In spite the commentary on beauty that we tell our kids, both female and male, it doesn't pay out in the real world. I'm not a very attractive male and get tons of comments on how funny I am, and the positive notes on my personality. But women don't want to be approached by a man like me with the shell i have. Even though it is underplayed, females are sexually attached to visual attributes. Down playing that in a narrative does disservice to women and men. If the roles where reversed and the show was targeted to women and the sexual nature of women was forefront would the objectification of the man be valid? Would it be do him because women have been in that place and its only right that a man be oogled just the same? If you can't honestly say their is the same injustice then the issue is how one views our sexual attachment over a since of right and wrong.
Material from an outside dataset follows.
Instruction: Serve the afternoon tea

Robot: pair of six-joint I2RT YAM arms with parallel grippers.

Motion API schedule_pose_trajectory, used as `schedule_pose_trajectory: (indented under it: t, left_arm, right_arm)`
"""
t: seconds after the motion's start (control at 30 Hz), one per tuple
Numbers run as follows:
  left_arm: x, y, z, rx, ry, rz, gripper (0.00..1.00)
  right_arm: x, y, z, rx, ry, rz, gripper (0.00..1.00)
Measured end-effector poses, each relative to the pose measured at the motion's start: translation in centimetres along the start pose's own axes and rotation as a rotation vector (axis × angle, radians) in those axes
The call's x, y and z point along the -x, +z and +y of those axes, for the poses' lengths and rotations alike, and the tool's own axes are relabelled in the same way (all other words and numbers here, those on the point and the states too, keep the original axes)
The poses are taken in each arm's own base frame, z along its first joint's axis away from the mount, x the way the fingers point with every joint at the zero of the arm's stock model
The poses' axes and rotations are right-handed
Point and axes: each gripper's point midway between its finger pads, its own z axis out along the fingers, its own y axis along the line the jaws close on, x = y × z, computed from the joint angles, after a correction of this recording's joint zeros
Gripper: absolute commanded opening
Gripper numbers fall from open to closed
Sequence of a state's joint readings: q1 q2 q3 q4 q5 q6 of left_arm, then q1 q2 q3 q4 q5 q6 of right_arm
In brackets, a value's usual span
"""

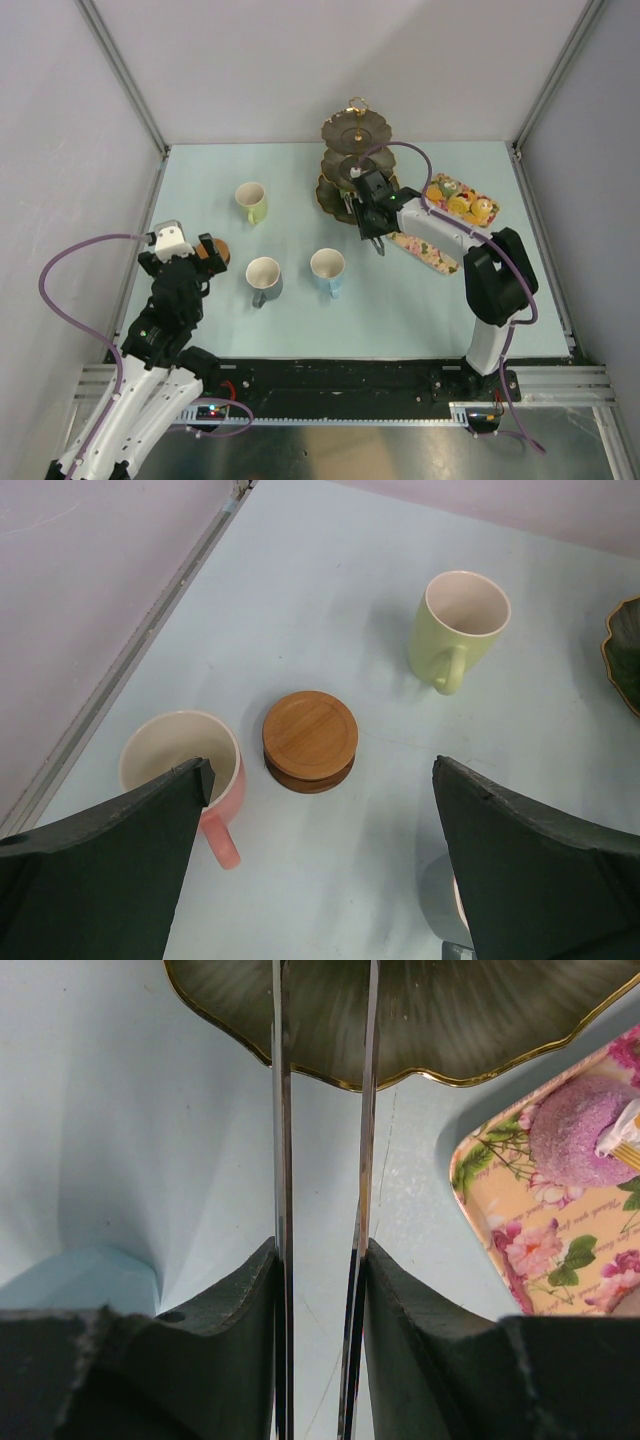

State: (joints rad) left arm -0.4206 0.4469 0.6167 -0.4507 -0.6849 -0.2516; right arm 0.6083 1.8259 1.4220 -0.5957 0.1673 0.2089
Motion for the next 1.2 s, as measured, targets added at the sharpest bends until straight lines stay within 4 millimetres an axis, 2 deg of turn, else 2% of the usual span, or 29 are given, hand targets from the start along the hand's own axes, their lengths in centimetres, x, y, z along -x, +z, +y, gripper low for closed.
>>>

The other problem that is faced is that by removing the sexual behavior from the main societal view any party that does so at this stage would be seen as oppressive and sexually regressive. The end result would be a reinforcement of the behavior due to resistance thus justifying the continued interaction. Outside of rap and underage sex there is no moral statement that really can be said about public displays of sexuality from a moral or ethical perspective.
I'm not sure if I'm really seeing this promo from a moral or ethical position or rather from a position of personal dislike. I think it's problematic. I'm not sure if I'd be willing to argue that it's unethical, but its objectification of the woman is certainly ambiguous to say the least. That said, I would have a problem with a man being objectified in the same manner: with overtones of violence and dis-empowerment.
You say, "all plastic surgery is voluntary," and while this may be technically true, I would argue that many people--both women and men--feel pressured by society to change their physical appearance through plastic surgery. This is not to say that this pressure removes the possibility of free will, but only that we can't guilelessly proclaim plastic surgery voluntary without considering the potent, sometimes overwhelming, social insistence that we need to be beautiful or at least conventionally attractive.